:: Source information
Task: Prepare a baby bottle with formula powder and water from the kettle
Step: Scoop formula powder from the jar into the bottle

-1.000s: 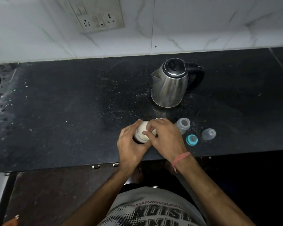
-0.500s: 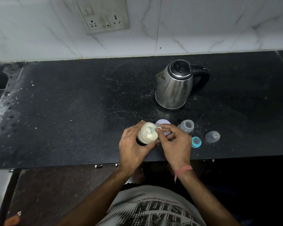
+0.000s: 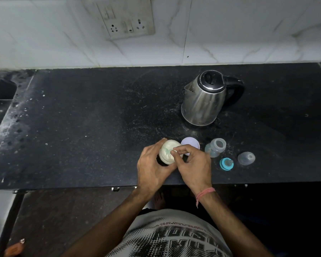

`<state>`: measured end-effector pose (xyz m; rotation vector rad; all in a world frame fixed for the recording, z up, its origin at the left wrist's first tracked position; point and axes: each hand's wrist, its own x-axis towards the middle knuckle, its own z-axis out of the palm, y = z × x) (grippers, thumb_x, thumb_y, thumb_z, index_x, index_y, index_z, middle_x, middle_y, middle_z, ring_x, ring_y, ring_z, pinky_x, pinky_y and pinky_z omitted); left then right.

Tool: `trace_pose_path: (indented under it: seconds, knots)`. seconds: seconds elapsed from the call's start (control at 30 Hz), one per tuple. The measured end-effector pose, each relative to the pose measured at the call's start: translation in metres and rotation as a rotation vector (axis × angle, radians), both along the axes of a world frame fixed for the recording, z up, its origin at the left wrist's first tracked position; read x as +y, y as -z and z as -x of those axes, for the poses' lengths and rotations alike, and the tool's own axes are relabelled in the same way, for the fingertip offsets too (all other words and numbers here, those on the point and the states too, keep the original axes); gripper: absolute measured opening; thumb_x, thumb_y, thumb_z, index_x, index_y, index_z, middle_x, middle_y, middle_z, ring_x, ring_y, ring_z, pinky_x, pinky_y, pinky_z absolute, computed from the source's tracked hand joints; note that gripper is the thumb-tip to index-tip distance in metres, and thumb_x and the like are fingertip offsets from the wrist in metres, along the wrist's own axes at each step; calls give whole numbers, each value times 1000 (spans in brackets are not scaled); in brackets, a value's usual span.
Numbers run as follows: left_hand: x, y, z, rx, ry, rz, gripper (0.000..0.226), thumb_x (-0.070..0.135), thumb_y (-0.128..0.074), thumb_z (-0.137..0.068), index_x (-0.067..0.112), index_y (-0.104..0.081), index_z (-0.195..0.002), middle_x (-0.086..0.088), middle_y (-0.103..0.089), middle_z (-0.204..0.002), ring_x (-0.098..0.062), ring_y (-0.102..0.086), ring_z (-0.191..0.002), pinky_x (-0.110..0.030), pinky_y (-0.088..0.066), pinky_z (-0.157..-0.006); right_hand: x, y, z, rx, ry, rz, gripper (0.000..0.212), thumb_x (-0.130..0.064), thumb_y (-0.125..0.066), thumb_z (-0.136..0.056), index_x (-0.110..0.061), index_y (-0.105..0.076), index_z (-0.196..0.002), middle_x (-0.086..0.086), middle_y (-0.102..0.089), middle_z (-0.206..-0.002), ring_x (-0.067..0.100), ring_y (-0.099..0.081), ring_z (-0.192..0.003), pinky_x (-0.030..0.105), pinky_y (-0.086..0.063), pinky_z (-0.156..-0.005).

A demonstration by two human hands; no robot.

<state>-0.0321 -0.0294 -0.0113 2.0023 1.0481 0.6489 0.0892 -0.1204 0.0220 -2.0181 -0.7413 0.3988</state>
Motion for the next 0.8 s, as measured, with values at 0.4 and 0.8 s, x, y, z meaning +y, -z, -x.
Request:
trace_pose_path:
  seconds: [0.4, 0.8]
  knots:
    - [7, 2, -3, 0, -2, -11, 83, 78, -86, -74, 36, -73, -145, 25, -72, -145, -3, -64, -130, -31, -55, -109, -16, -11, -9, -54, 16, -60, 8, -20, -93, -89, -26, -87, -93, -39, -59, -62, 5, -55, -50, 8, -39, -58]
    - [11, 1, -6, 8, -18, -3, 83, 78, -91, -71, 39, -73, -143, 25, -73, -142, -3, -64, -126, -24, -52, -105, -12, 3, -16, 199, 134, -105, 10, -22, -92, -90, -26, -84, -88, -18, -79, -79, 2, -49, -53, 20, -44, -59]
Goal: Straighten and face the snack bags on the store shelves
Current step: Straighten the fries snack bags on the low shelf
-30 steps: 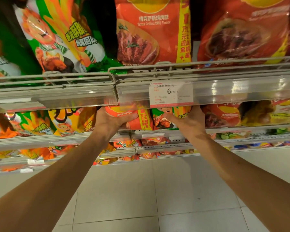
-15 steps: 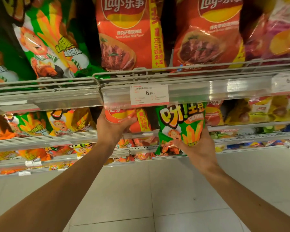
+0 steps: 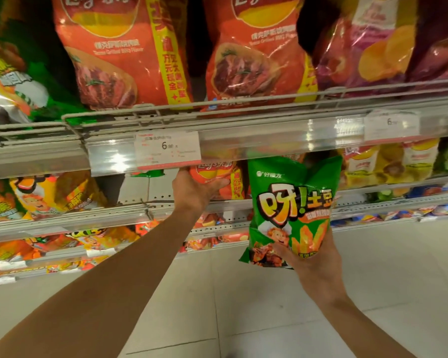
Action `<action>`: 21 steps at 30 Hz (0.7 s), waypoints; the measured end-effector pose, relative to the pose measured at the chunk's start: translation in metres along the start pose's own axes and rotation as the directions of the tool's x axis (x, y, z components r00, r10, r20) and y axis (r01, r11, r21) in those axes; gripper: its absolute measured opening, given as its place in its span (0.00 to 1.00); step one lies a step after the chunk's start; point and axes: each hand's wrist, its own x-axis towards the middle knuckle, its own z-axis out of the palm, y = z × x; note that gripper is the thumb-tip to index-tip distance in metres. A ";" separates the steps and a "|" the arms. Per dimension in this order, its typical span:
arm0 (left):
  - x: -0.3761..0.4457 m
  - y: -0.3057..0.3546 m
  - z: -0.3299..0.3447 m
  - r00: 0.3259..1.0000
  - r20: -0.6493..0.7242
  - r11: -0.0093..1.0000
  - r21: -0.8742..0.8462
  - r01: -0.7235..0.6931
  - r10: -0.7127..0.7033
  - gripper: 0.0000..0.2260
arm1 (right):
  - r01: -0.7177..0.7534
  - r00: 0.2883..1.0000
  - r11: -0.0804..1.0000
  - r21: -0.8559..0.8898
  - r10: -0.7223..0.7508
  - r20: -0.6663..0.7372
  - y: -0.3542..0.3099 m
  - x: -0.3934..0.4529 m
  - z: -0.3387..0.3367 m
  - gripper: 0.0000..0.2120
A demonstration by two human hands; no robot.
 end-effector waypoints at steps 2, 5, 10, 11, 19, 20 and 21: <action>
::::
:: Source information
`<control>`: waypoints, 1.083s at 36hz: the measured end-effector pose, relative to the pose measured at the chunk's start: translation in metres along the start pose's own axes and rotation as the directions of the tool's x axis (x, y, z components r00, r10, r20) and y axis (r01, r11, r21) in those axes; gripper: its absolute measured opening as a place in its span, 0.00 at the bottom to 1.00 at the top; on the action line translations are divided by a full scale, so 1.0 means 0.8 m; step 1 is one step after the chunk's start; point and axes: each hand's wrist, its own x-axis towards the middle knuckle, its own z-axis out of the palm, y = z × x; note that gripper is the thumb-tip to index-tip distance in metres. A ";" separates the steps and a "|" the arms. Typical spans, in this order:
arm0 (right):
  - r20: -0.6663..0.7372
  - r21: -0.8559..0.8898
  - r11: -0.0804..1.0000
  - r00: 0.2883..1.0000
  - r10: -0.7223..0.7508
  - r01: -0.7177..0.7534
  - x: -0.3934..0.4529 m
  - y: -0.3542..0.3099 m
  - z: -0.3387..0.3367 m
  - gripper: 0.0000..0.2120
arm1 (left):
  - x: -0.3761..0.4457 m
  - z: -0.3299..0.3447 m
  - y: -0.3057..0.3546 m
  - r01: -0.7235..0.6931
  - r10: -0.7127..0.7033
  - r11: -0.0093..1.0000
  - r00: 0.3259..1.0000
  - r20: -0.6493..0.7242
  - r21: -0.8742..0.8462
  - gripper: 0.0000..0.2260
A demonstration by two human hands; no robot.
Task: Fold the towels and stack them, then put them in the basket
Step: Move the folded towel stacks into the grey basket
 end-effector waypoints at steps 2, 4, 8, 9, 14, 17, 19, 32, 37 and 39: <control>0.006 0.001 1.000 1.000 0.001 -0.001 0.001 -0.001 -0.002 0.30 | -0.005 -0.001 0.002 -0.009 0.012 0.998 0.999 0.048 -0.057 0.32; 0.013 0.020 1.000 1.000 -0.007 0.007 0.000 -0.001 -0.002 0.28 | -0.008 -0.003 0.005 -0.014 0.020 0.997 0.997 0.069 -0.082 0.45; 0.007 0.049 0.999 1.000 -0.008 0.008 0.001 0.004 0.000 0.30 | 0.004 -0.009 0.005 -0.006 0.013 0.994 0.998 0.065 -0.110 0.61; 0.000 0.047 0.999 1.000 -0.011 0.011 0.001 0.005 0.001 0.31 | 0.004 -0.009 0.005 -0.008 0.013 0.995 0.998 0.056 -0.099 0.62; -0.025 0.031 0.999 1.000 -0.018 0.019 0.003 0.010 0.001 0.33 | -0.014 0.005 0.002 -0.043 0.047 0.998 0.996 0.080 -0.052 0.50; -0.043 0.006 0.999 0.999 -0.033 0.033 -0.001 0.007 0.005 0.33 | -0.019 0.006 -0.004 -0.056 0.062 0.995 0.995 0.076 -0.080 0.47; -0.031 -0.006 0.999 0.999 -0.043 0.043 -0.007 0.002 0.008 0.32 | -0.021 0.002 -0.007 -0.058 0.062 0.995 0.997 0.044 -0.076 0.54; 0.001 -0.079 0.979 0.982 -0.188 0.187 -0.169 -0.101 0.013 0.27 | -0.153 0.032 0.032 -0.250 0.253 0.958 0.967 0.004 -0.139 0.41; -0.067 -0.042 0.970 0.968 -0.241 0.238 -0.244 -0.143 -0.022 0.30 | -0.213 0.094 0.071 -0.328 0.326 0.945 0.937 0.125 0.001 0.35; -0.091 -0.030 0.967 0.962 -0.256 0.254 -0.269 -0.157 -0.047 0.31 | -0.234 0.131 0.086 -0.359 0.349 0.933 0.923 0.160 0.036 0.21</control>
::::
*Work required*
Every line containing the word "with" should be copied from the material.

*Exercise result*
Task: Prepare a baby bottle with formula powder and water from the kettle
Motion for the next 0.8 s, as measured, with values at 0.4 and 0.8 s, x, y, z meaning +y, -z, -x.

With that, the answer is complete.